→ **Exercise**
Report the count, and only the count, of lines in the records that include the word "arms".

◆ ◆ ◆ ◆

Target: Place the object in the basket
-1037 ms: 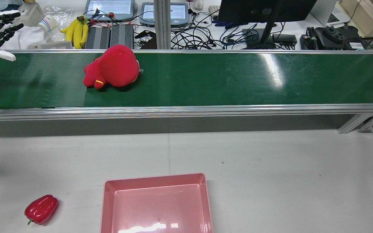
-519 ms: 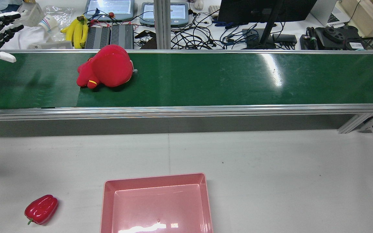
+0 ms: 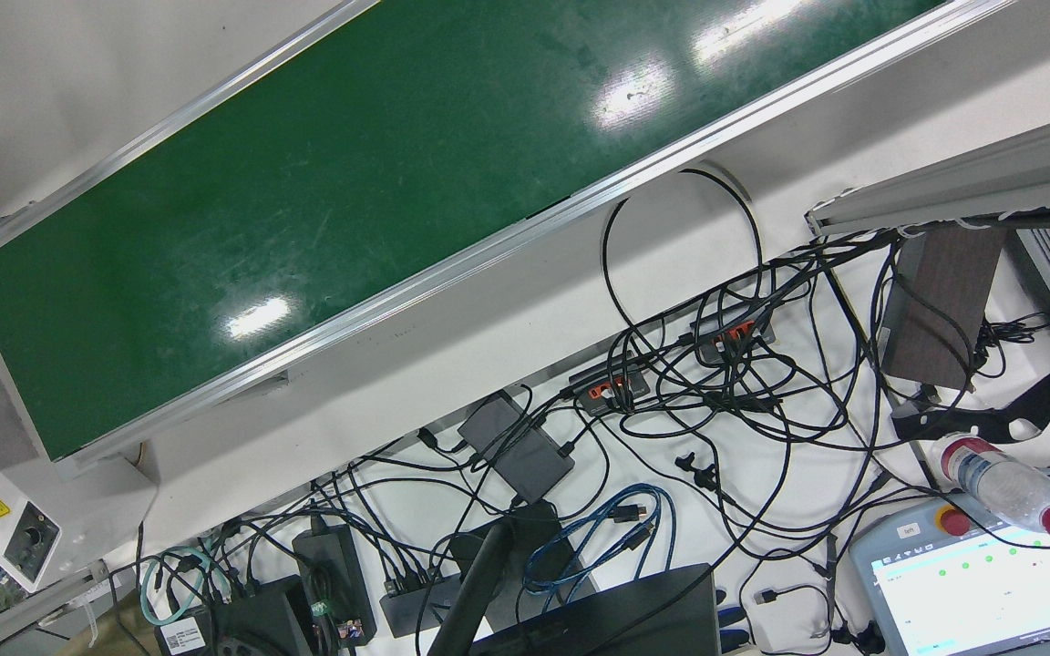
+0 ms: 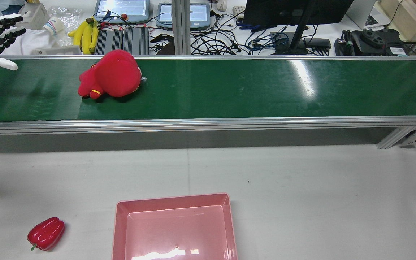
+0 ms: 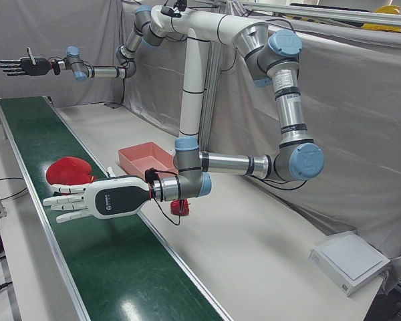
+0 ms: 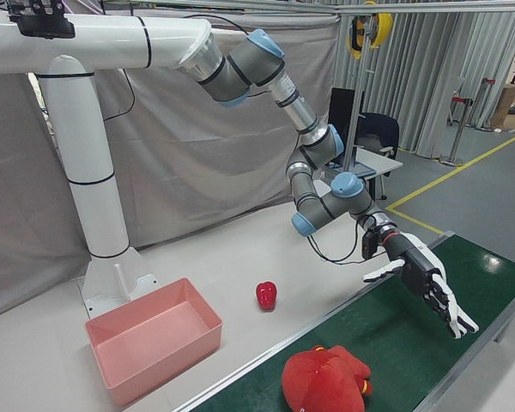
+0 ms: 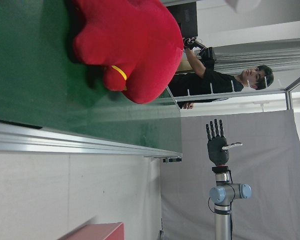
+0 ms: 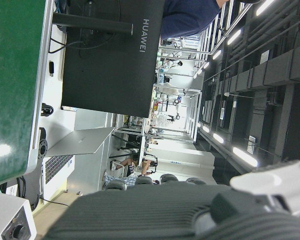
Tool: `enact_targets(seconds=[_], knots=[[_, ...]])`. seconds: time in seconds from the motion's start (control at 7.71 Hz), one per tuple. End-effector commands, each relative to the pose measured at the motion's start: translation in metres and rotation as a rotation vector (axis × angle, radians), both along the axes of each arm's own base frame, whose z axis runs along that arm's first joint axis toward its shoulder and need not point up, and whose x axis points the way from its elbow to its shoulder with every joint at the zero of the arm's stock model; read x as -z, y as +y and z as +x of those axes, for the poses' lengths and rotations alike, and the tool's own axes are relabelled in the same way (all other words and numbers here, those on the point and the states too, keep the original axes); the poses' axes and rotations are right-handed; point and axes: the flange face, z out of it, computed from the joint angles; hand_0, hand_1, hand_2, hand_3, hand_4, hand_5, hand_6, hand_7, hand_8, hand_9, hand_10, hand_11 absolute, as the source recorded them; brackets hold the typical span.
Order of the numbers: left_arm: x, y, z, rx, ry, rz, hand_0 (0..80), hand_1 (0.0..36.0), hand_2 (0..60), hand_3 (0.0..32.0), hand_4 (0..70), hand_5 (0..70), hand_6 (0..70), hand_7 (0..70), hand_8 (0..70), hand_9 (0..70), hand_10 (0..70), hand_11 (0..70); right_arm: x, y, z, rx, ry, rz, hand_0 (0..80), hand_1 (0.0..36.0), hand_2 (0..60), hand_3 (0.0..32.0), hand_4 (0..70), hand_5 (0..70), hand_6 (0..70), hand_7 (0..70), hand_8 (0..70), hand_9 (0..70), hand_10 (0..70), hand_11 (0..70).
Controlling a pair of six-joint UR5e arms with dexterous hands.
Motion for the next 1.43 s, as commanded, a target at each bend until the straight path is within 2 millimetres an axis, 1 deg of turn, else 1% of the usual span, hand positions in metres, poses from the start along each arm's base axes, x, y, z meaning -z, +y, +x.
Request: enact_targets(seconds=[0.0, 0.13, 0.26, 0.39, 0.52, 0.65, 0.78, 0.91, 1.04, 1.17, 1.3], knots=[[0.003, 0.001, 0.0, 0.009, -0.055, 0.001, 72.8, 20.5, 0.0, 0.0, 9.0, 18.7, 2.3, 2.6, 7.7, 12.4, 0.0, 0.0, 0.0, 0.0, 0.0, 0.0, 0.0, 0.0, 0.0, 0.0, 0.0, 0.0, 0.0, 0.0, 0.0, 0.0, 0.0, 0.0, 0.0, 0.0], [0.004, 0.001, 0.001, 0.013, -0.08, 0.004, 73.4, 20.3, 0.0, 0.0, 9.2, 18.3, 2.3, 2.7, 7.7, 12.4, 0.0, 0.0, 0.0, 0.0, 0.0, 0.0, 0.0, 0.0, 0.0, 0.0, 0.0, 0.0, 0.0, 0.0, 0.0, 0.0, 0.0, 0.0, 0.0, 0.0], [0.004, 0.004, 0.017, -0.013, -0.096, -0.012, 75.3, 20.5, 0.0, 0.0, 9.6, 18.2, 2.2, 2.5, 7.5, 12.2, 0.0, 0.0, 0.0, 0.0, 0.0, 0.0, 0.0, 0.0, 0.0, 0.0, 0.0, 0.0, 0.0, 0.0, 0.0, 0.0, 0.0, 0.0, 0.0, 0.0], [0.006, 0.005, 0.026, -0.025, -0.124, -0.01, 75.3, 20.5, 0.0, 0.0, 10.1, 18.4, 2.3, 2.5, 7.4, 12.1, 0.0, 0.0, 0.0, 0.0, 0.0, 0.0, 0.0, 0.0, 0.0, 0.0, 0.0, 0.0, 0.0, 0.0, 0.0, 0.0, 0.0, 0.0, 0.0, 0.0], [0.019, 0.0, 0.031, -0.022, -0.152, 0.003, 73.0, 20.6, 0.0, 0.0, 9.6, 18.5, 2.2, 2.5, 7.4, 12.1, 0.0, 0.0, 0.0, 0.0, 0.0, 0.0, 0.0, 0.0, 0.0, 0.0, 0.0, 0.0, 0.0, 0.0, 0.0, 0.0, 0.0, 0.0, 0.0, 0.0], [0.021, 0.003, 0.043, -0.041, -0.162, -0.002, 72.6, 20.6, 0.0, 0.0, 9.5, 18.4, 2.2, 2.5, 7.3, 12.0, 0.0, 0.0, 0.0, 0.0, 0.0, 0.0, 0.0, 0.0, 0.0, 0.0, 0.0, 0.0, 0.0, 0.0, 0.0, 0.0, 0.0, 0.0, 0.0, 0.0], [0.022, 0.003, 0.047, -0.045, -0.171, 0.001, 73.0, 20.7, 0.0, 0.0, 9.5, 18.5, 2.2, 2.3, 7.2, 11.8, 0.0, 0.0, -0.001, 0.001, 0.0, 0.0, 0.0, -0.002, 0.0, 0.0, 0.0, 0.0, 0.0, 0.0, 0.0, 0.0, 0.0, 0.0, 0.0, 0.0], [0.027, 0.002, 0.048, -0.041, -0.195, 0.004, 74.7, 21.0, 0.0, 0.0, 9.8, 18.5, 2.2, 2.4, 6.9, 11.3, 0.0, 0.0, 0.0, 0.0, 0.0, 0.0, 0.0, 0.0, 0.0, 0.0, 0.0, 0.0, 0.0, 0.0, 0.0, 0.0, 0.0, 0.0, 0.0, 0.0], [0.039, -0.002, 0.051, -0.038, -0.221, 0.012, 72.8, 21.0, 0.0, 0.0, 8.8, 18.3, 2.1, 2.4, 6.7, 11.2, 0.0, 0.0, 0.0, 0.0, 0.0, 0.0, 0.0, 0.0, 0.0, 0.0, 0.0, 0.0, 0.0, 0.0, 0.0, 0.0, 0.0, 0.0, 0.0, 0.0], [0.045, -0.005, 0.053, -0.037, -0.224, 0.016, 74.7, 21.1, 0.0, 0.0, 9.2, 18.4, 2.2, 2.4, 6.7, 11.0, 0.0, 0.0, -0.001, 0.001, 0.0, 0.0, 0.0, -0.002, 0.0, 0.0, 0.0, 0.0, 0.0, 0.0, 0.0, 0.0, 0.0, 0.0, 0.0, 0.0], [0.054, -0.007, 0.058, -0.036, -0.258, 0.028, 73.4, 21.1, 0.0, 0.0, 8.9, 18.5, 2.2, 2.4, 6.7, 11.3, 0.0, 0.0, 0.0, 0.0, 0.0, 0.0, 0.0, 0.0, 0.0, 0.0, 0.0, 0.0, 0.0, 0.0, 0.0, 0.0, 0.0, 0.0, 0.0, 0.0]])
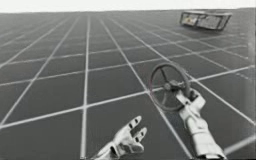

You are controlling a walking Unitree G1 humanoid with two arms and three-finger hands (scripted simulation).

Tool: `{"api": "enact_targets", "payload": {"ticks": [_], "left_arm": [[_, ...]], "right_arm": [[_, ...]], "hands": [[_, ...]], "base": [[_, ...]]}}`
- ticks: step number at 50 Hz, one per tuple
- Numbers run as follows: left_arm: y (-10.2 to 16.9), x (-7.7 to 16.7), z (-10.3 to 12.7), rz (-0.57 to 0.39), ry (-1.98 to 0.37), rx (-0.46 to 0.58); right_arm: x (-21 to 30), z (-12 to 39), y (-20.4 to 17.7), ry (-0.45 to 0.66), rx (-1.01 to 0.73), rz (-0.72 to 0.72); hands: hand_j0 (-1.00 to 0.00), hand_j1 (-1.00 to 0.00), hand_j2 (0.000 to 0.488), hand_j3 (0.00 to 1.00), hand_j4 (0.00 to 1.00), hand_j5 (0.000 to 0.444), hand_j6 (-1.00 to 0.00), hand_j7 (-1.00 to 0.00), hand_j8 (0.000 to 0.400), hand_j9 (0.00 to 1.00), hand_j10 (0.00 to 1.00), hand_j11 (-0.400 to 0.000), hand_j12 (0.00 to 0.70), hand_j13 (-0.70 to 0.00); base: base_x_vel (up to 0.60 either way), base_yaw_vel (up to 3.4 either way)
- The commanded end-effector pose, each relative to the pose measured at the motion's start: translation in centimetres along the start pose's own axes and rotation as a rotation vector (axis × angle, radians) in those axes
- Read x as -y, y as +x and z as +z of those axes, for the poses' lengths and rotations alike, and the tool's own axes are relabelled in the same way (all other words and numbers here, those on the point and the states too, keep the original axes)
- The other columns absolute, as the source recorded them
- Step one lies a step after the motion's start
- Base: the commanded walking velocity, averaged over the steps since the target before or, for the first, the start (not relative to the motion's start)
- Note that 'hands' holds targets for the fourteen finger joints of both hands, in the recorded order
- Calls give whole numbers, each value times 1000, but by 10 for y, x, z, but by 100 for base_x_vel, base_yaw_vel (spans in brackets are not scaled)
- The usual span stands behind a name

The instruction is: Pick up and drop off the object

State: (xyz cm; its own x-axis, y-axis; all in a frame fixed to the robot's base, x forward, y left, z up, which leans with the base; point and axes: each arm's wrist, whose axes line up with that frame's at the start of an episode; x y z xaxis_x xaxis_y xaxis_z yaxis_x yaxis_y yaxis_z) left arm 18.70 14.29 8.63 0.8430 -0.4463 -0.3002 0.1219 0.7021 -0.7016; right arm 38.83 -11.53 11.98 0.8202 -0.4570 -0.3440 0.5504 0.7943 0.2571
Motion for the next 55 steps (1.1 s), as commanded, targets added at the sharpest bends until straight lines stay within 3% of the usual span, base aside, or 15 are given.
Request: {"api": "enact_targets", "payload": {"ticks": [1,55], "left_arm": [[-2,2,1,-1,8,7],[-2,2,1,-1,8,7]], "right_arm": [[-7,11,-4,31,31,33],[-7,11,-4,31,31,33]], "hands": [[0,0,0,1000,1000,0,0,0,0,1000,1000,-400,0,-700],[0,0,0,1000,1000,0,0,0,0,1000,1000,-400,0,-700]], "base": [[48,-26],[53,-14]]}}
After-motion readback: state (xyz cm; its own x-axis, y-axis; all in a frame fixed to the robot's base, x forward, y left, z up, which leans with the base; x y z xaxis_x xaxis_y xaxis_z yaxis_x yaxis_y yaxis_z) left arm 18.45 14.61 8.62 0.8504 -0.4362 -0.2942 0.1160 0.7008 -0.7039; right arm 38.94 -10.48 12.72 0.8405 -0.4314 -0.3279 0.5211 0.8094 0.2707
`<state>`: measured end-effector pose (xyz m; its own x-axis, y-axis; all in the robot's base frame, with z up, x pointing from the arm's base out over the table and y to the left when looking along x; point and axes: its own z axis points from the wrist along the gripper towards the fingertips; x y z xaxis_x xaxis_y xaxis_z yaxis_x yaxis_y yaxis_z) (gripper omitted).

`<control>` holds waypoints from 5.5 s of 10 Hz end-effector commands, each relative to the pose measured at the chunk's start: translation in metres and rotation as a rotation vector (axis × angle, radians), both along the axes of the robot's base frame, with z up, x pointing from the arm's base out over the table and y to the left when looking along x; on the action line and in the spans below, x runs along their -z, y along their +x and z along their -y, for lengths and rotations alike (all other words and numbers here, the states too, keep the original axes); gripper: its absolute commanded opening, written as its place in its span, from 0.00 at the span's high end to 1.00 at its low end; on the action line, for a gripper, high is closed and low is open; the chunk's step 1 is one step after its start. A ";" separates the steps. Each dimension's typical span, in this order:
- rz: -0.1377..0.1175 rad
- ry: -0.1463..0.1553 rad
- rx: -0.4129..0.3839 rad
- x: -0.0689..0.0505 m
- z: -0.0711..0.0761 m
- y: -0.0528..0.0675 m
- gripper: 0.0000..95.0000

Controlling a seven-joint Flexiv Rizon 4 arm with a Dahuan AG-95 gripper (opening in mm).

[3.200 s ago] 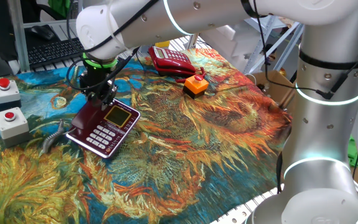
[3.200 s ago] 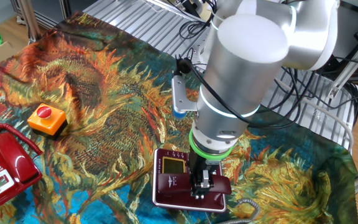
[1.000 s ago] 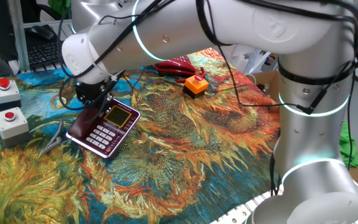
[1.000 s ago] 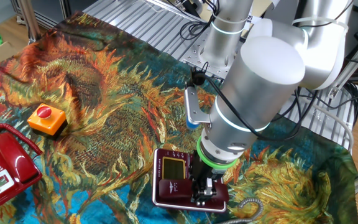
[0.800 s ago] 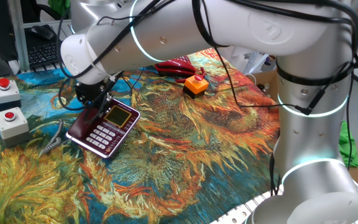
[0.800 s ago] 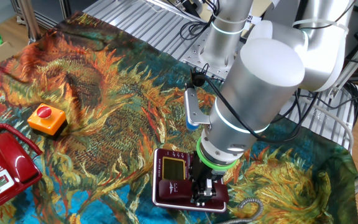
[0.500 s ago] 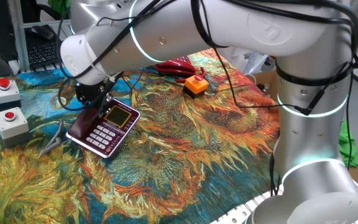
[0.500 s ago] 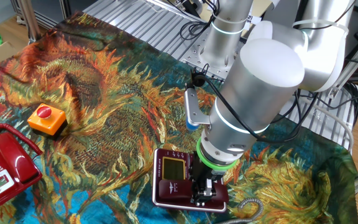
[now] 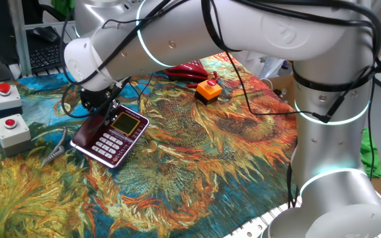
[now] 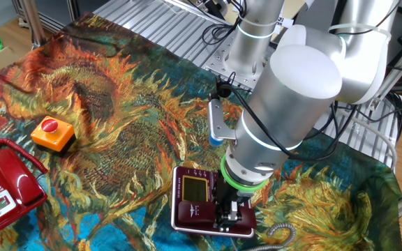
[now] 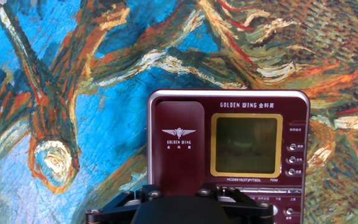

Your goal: Place the handset of the telephone on the corresponding phone cradle

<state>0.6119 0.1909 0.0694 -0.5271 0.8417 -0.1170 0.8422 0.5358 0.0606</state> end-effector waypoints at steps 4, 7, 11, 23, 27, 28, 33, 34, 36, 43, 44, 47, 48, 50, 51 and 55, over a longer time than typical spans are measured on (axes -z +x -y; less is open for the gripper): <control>-0.002 0.002 0.010 0.001 0.000 0.001 1.00; -0.003 0.001 0.011 0.001 0.000 0.001 1.00; -0.003 -0.006 0.011 0.001 0.000 0.001 0.80; -0.004 -0.010 0.012 0.002 0.000 0.001 0.60; -0.004 -0.008 0.013 0.002 0.000 0.001 0.60; -0.004 -0.008 0.013 0.001 0.000 0.001 0.60; -0.004 -0.007 0.014 0.001 0.000 0.001 0.60; -0.004 -0.005 0.014 0.002 0.000 0.001 0.60; -0.004 -0.005 0.016 0.002 0.000 0.001 0.60; -0.005 -0.004 0.020 0.003 0.000 0.002 0.60; -0.004 -0.005 0.021 0.003 0.000 0.002 0.60; -0.004 -0.006 0.023 0.003 0.000 0.002 0.60; -0.004 -0.005 0.023 0.003 0.000 0.002 0.40; -0.004 -0.003 0.026 0.003 0.000 0.002 0.40; -0.004 -0.003 0.026 0.003 0.000 0.002 0.40; -0.034 -0.005 -0.098 -0.006 -0.003 -0.003 1.00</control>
<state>0.6110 0.1938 0.0741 -0.5494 0.8245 -0.1352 0.8295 0.5577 0.0305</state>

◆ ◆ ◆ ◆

→ **Response to the exercise**
2